В зал внесли столик с начертанным на глиняных табличках текстом. Набонид вышел вперед, приблизился к ложу, встал на колени и припал лбом к свесившейся с ложа, костлявой, неожиданно старческой, руке царя.

- Государь! Господин! Твой разум как всегда светел, ты пронзаешь взглядом все миры. Ты рассудил мудро - величие Вавилона не будет поколеблено. Все мы в том порукой.
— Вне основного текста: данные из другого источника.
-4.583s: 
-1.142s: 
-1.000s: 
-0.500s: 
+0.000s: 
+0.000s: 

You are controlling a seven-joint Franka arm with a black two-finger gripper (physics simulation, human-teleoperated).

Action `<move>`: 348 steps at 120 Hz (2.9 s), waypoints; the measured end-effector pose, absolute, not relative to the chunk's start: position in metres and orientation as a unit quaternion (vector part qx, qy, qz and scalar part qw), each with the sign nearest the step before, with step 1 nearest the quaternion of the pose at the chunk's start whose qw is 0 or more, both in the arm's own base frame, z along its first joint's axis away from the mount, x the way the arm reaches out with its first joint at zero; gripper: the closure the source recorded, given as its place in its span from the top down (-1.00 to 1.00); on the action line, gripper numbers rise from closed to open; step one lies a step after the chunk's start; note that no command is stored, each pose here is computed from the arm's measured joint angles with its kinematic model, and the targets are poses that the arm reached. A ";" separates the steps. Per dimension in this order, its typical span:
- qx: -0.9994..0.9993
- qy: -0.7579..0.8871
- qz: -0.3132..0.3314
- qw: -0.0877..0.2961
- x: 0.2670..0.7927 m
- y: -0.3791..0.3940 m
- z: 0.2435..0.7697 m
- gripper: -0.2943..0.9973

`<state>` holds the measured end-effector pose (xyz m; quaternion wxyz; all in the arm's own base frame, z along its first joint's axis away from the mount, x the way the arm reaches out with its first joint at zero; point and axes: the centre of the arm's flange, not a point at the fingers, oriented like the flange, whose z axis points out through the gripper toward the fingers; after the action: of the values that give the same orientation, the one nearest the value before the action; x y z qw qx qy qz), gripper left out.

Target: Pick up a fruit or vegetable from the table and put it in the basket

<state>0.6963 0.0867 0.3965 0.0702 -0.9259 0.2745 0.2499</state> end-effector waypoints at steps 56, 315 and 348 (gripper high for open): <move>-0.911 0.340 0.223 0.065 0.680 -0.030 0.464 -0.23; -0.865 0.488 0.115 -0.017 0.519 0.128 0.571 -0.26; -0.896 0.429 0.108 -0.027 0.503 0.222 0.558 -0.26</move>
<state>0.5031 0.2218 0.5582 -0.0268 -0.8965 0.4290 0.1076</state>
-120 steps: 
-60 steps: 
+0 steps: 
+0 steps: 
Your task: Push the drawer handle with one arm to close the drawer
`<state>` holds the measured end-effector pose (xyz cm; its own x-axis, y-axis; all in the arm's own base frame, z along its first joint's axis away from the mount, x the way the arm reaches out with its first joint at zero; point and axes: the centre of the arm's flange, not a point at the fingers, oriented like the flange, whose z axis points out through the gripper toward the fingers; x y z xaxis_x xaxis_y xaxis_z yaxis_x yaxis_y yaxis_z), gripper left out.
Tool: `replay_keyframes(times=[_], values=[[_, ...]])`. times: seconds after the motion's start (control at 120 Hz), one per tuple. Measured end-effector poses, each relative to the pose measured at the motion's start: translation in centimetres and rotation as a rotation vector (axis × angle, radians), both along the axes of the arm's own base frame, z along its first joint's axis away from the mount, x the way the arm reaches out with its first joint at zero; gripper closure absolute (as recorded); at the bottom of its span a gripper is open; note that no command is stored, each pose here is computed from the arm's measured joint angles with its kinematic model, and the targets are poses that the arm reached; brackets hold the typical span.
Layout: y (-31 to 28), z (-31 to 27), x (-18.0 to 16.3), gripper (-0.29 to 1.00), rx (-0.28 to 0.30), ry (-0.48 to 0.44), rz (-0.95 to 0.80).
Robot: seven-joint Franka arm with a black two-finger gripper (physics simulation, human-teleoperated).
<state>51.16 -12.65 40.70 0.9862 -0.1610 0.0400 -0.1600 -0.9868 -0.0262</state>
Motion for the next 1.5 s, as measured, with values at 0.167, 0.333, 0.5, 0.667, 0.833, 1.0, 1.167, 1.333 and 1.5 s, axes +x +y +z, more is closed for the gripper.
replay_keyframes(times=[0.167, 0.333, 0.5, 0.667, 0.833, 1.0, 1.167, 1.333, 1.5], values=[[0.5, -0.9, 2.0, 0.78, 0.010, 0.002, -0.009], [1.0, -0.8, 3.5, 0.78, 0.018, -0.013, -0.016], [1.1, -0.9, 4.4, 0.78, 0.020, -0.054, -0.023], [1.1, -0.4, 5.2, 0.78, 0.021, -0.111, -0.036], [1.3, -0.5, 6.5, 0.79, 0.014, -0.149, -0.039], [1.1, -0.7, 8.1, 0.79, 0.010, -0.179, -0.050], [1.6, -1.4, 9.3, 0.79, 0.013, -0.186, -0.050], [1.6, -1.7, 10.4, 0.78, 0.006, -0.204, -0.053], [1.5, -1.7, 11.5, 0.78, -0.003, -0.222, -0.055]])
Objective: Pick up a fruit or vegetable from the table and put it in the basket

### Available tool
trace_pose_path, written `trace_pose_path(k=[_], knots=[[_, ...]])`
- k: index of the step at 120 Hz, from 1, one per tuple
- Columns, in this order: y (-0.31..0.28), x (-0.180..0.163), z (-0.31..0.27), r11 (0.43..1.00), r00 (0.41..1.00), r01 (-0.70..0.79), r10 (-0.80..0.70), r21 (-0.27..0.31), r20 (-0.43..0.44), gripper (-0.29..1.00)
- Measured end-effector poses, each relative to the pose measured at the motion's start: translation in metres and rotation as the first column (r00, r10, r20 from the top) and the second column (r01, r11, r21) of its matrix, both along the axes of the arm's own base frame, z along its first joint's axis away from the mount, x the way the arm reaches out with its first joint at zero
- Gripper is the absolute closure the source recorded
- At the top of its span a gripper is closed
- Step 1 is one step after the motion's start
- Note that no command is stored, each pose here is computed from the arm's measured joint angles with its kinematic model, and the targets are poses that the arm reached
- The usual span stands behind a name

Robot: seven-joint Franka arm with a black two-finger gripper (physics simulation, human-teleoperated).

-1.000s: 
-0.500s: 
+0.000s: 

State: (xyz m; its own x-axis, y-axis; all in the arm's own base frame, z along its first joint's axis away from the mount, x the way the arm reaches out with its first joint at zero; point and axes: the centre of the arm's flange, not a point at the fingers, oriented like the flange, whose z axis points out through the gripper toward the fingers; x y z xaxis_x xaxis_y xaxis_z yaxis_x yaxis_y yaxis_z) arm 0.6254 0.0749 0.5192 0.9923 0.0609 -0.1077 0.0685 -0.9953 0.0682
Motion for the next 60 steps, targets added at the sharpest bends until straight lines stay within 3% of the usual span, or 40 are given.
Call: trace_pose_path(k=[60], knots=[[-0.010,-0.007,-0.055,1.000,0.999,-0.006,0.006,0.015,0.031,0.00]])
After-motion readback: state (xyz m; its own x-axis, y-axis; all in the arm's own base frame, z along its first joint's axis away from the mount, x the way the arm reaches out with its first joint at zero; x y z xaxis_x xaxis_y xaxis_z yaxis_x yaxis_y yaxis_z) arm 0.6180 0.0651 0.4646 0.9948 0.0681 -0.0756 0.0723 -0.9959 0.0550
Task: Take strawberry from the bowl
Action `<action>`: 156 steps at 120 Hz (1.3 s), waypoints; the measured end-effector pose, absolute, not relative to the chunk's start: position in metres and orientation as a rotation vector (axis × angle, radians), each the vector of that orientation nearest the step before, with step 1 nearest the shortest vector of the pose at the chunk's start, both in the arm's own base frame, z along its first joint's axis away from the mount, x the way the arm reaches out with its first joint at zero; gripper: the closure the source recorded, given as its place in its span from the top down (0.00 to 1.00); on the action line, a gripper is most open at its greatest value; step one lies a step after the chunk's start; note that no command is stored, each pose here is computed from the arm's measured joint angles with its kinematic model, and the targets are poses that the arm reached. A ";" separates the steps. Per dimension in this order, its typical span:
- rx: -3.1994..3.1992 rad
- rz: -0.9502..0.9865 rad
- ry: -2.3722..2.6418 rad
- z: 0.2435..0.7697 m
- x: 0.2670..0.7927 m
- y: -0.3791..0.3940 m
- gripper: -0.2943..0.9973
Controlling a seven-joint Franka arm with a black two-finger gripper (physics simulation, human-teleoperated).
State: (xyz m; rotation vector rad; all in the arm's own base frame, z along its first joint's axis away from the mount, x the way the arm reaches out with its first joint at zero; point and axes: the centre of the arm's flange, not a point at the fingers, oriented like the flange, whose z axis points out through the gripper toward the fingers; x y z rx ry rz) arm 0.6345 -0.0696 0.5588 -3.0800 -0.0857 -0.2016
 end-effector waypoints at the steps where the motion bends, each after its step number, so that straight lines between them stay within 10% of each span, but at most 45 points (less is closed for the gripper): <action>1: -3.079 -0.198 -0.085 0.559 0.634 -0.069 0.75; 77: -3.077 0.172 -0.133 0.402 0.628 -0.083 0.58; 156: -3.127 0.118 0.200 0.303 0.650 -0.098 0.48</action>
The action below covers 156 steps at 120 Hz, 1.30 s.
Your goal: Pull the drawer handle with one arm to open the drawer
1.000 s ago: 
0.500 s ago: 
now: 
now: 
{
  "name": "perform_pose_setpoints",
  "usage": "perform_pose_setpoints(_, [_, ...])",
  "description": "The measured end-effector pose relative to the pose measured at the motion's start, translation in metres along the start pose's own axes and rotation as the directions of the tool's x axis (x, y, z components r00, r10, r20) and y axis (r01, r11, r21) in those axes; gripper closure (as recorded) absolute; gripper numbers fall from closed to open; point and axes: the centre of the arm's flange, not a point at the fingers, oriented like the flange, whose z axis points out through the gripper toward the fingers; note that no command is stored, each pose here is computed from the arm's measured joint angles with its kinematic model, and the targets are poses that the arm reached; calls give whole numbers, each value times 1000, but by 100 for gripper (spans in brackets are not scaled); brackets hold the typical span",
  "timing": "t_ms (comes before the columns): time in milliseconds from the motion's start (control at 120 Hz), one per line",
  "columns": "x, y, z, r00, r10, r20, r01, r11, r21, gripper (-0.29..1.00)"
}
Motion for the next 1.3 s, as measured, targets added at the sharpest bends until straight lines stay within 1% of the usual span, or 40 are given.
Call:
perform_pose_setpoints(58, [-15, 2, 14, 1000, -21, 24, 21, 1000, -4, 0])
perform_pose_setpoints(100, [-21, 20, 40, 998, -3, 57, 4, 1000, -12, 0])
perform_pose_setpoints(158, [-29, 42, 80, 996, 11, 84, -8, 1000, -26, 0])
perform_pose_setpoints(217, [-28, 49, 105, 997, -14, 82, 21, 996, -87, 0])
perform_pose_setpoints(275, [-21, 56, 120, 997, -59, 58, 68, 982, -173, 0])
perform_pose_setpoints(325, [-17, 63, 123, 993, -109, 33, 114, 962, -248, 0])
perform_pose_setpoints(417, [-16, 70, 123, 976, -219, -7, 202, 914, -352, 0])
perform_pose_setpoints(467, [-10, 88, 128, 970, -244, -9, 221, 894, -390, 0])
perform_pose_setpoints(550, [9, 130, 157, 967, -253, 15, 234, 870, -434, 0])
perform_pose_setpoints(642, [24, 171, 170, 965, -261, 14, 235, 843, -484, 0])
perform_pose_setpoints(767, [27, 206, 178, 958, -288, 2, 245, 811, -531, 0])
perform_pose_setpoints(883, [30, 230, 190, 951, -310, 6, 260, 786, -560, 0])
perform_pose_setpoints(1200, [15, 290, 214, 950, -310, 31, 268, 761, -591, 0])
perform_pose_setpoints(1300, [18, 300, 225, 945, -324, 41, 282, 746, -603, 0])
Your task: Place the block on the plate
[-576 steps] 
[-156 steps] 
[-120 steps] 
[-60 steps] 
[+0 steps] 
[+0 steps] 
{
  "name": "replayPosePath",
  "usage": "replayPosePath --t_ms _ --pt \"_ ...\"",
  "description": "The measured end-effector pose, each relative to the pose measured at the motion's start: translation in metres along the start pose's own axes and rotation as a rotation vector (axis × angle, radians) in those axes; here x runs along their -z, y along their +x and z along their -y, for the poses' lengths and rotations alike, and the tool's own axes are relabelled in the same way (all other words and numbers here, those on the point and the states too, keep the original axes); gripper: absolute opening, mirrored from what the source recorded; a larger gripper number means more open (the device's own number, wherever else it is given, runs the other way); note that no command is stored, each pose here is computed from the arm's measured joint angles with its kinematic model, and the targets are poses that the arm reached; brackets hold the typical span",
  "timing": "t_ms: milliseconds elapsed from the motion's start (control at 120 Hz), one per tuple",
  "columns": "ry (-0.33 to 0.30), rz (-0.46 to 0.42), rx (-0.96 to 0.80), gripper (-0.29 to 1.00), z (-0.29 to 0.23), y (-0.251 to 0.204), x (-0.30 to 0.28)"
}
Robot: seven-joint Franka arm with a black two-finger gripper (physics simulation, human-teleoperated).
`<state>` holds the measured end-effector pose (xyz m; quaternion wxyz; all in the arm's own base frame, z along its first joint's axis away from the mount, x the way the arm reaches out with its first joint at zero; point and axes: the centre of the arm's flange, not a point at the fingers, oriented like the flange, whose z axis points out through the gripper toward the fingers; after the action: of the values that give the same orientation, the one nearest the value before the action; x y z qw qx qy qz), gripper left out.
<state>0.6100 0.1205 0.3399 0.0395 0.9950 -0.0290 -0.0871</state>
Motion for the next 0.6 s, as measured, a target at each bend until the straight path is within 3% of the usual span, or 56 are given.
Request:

Он на мгновение замолчал, оглянулся, затем заговорил вновь.

- Твоя воля будет исполнена. Мы не допустим смуту и заговоры. Я первый приношу тебе в этом клятву.

Затем он помянул Мардука Бела, его сына Набу, Солнце-Адада, Луну-Сина и в соответствии с древним порядком, всех других богов. После чего поднялся и приложил свой перстень к сырой глине. Вдавил крепко, от души.

Было видно, с каким облегчением встретил слова царского головы на глазах отходящий царь. Его лицо сразу умиротворилось, даже краснота спала. Он некоторое время глядел на Набонида, потом поманил его поближе. Следом подозвал Лабаши-Мардука.